**Work instruction:**
Repeat the listing word for word, but skip any pictures.

**Exercise data:**
--

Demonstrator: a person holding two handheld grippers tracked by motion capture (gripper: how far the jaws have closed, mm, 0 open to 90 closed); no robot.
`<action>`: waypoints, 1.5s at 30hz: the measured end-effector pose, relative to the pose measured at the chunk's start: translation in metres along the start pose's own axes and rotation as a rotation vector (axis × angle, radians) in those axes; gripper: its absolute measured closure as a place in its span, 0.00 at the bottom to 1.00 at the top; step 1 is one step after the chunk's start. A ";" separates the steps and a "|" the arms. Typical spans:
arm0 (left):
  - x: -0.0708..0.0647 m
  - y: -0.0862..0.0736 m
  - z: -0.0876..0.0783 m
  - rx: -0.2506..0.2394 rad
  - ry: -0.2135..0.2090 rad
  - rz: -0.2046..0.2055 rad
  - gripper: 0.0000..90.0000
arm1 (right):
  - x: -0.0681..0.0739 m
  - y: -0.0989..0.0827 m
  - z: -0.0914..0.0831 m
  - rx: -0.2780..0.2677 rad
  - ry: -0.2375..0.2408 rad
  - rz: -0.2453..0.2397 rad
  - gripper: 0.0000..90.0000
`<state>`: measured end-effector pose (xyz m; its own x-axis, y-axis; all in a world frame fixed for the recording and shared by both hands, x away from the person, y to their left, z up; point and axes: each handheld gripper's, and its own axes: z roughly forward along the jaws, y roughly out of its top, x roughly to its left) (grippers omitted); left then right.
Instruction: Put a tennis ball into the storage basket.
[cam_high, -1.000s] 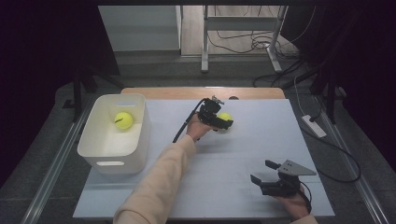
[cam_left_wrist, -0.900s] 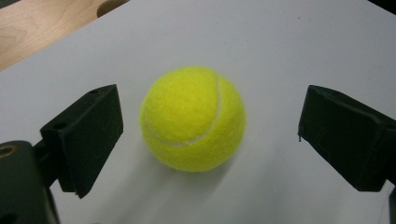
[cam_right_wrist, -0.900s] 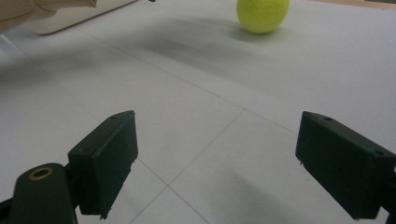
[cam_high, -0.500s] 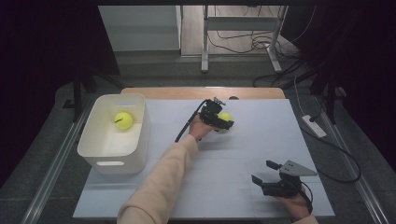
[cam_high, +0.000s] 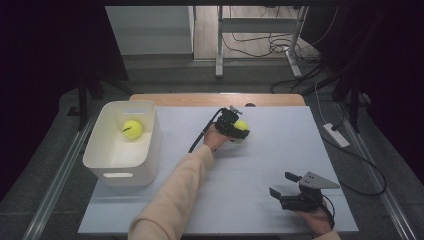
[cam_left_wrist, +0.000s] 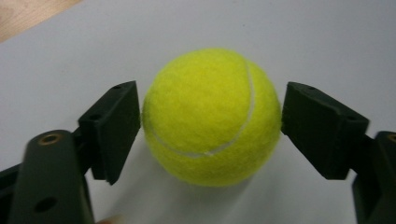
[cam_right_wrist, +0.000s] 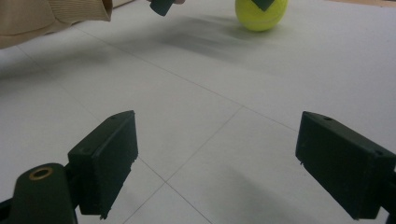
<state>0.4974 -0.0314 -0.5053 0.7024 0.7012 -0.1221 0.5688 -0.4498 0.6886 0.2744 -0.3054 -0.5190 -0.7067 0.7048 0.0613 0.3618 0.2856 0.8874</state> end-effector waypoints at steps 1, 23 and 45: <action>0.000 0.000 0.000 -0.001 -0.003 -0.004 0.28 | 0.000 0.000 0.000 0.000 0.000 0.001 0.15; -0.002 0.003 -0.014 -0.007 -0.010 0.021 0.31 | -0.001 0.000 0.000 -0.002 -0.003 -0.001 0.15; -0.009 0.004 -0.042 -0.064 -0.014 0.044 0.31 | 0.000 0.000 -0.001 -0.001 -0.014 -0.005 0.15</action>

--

**Solution below:**
Demonstrator: a person holding two handheld grippers tracked by motion capture (gripper: how far the jaws have closed, mm, 0 open to 90 closed); no robot.
`<action>`: waypoints, 1.5s at 30hz: the measured end-effector pose, relative to the pose measured at the chunk's start: translation in metres along the start pose's own axes and rotation as a rotation vector (axis × angle, radians) in those axes; gripper: its absolute measured closure as a place in its span, 0.00 at the bottom to 1.00 at the top; step 1 is one step after the chunk's start. A ";" separates the steps and a "|" the arms. Typical spans:
arm0 (left):
  - x: -0.0708..0.0647 m
  - y: -0.0862..0.0736 m
  - z: -0.0876..0.0783 m
  - rx: -0.2506..0.2394 rad
  - ry: -0.2135..0.2090 rad
  - rz: -0.2046..0.2055 rad
  - gripper: 0.0000..90.0000
arm1 (right):
  - x: -0.0681..0.0739 m
  - y: -0.0989..0.0827 m
  - z: -0.0914..0.0831 m
  - rx: -0.2780..0.2677 rad
  - ry: -0.2375..0.2408 rad
  - rz: -0.2453..0.2397 rad
  - gripper: 0.0000..90.0000
`<state>`: measured end-effector pose (xyz m; its own x-axis, y-axis; all in a world frame fixed for the recording and shared by both hands, x away from the person, y to their left, z up; point and axes: each handheld gripper's, and its own axes: z roughly forward along the jaws, y roughly out of its top, x roughly to its left) (grippers omitted); left then right.
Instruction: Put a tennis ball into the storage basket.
[cam_high, -1.000s] 
[cam_left_wrist, -0.900s] 
[cam_right_wrist, -0.900s] 
[cam_high, -0.500s] 
[cam_high, +0.000s] 
[cam_left_wrist, +0.000s] 
[cam_right_wrist, +0.000s] 
<state>0.4974 -0.0314 -0.5053 0.7024 0.7012 -0.1221 0.5688 -0.4498 0.6886 0.2744 -0.3054 -0.5190 -0.7067 0.7048 0.0613 0.3618 0.2856 0.8874</state> end-effector waypoints at steps 1, 23 and 45: <action>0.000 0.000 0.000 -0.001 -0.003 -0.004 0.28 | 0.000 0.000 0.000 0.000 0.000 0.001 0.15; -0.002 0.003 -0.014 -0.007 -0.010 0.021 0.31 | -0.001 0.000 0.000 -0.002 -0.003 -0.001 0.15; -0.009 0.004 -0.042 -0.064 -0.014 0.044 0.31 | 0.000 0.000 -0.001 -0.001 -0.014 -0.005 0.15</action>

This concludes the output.